Chaos Test
What is chaos test?
It is actually come from chaos engineering that netflix started on 2009, their approach is make AWS Instances to restart/shutdown and see how their services impacted. After see the impact from chaos test, they make improvement so that the services still up even when chaos happend.
The term chaos test actually have same concept as QA test, the difference is QA test focusing on software and chaos test focusing on infrastructure.
What I've done in my case
To describe clear context, I make these table to show the tools.
| Tools | Function | Description |
|---|---|---|
| Locust | Chaos Test | Chaos test tools using python |
| K6 | Chaos Test | Chaos test tools using javascript |
| Grafana Dashboard | Grafana Stack | Dashboard to visualize data |
| Grafana Mimir | Grafana Stack | Metrics data storage |
I've been assigned to supervise Grafana Mimir cluster so it'll be performant when released to all engineers, the result is Grafana Dashboard capable to query Mimir in 100 rps (1 hour query range,) of course to getting there need many improvement.
Methodology
Query (Locust)
- Inspect Dashboard.
- List http post request in Grafana Dashboard.

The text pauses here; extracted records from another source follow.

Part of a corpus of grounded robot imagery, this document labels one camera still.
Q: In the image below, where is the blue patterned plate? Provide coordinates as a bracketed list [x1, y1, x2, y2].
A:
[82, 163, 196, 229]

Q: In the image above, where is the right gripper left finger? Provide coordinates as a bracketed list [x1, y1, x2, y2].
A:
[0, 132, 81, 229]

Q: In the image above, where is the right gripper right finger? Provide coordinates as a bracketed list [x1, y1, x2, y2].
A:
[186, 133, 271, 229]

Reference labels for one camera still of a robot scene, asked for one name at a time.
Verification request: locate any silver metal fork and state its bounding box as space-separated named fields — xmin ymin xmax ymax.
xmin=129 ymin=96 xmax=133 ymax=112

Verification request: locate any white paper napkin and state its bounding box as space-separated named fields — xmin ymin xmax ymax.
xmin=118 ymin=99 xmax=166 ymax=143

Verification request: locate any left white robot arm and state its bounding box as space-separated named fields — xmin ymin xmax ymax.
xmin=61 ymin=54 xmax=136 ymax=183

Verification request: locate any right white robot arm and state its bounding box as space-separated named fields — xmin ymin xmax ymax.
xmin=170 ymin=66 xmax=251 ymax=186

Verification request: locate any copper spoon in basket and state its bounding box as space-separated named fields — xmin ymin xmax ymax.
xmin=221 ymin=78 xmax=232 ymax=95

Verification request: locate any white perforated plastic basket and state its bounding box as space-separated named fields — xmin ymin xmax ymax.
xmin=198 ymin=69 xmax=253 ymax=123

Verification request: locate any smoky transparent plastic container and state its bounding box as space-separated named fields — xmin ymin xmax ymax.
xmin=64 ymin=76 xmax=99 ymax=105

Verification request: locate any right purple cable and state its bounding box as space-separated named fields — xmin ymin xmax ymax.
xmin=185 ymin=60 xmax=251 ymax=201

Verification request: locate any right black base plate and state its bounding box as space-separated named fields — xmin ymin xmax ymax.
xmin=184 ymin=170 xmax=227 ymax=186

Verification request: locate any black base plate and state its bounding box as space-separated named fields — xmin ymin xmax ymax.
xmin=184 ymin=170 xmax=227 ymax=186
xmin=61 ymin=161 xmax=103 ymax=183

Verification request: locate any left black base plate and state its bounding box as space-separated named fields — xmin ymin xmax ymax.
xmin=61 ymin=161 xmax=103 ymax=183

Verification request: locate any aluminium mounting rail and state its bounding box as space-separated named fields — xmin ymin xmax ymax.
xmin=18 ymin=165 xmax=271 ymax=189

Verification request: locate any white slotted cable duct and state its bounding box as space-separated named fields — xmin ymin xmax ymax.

- Create python script same as dashboard query.
- Run the script on locust.
- See error rate.
- Monitor dashboard, query-frontend, & querier component resource.
Ingestion (K6)
- Create js script to write random metrics to Grafana Mimir.
- See error rate.
- Monitor distributor & ingester component resource.
Scenario & Result
Simplified version of scenario test.
First scenario
Scenario:
- Test 8 query continously with 30 concurrent/s for 5 minutes to Grafana Dashboard & Mimir, the result is 15 rps and 50% error rate.
- Test random remote write metrics with 1000 write/s to Grafana Mimir.
Results:
- Mimir Querier component collapse & Dashboard bottleneck at 15 rps, even though have increase more than 30 concurrent/s.
- Mimir Ingester component all good, but need improvement if write/s increased.
Learning:
- Change Dashboard database from sqlite to postgresql, sqlite make query bottleneck around 15 rps.
- Increase Mimir Querier component resource, from 500mhz to 2ghz and enable autoscale.
Second scenario
Scenario:
- Test 8 query continously with 150 concurrent/s for 5 minutes to Grafana Dashboard & Mimir, the result is 100 rps and 0% error rate.
- Test random remote write metrics with 2000 write/s to Grafana Mimir.
Results:
- Previously Mimir Querier component & Dashboard collapse, but now capable for 100 rps.
- Mimir Ingester component more performant.
Learning:
- Need high resource to make Grafana Stack performant
Summary
With chaos test, we can identify Grafana Stack capability and learn how to make performant with any infrastructure environment.